> _ACTION ITEM_
Print exactly the lines of the listing below from the one containing "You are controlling" through the final line, both included, and no pictures.
· · · · · · ·
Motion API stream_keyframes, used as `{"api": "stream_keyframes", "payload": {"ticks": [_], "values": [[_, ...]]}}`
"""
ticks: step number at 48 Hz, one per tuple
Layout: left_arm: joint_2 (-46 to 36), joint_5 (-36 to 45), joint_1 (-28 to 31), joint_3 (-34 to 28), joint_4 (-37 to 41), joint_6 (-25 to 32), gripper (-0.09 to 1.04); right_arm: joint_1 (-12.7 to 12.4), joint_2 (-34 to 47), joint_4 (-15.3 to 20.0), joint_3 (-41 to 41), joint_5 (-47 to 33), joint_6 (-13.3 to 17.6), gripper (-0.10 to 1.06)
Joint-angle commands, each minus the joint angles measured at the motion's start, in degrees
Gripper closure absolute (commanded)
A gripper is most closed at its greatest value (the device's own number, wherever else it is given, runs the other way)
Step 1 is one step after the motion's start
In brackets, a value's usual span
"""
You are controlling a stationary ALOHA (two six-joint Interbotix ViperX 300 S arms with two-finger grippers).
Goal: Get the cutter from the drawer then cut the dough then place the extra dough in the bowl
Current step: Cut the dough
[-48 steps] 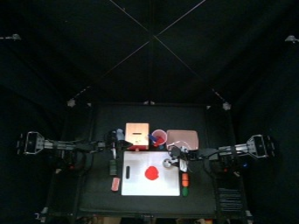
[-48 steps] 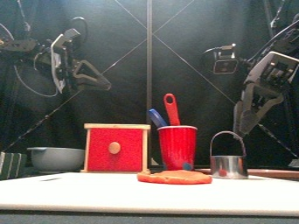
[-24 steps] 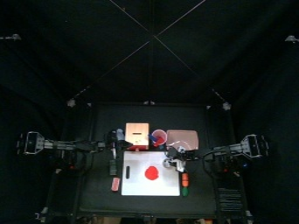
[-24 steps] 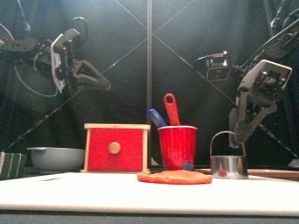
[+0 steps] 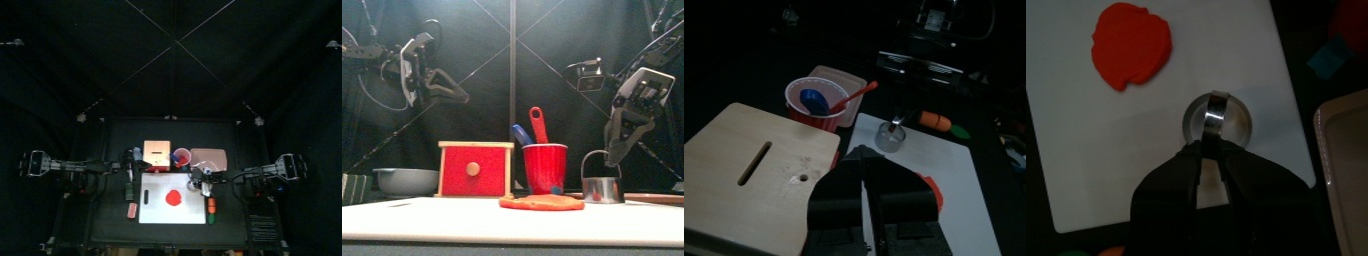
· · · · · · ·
> _RESULT FOR THIS TASK_
You are controlling a stationary ALOHA (two six-joint Interbotix ViperX 300 S arms with two-finger grippers).
Goal: Get the cutter from the drawer then cut the dough then place the extra dough in the bowl
Current step: Cut the dough
[-48 steps] 
[-48 steps] 
[-24 steps] 
[-24 steps] 
[+0 steps] 

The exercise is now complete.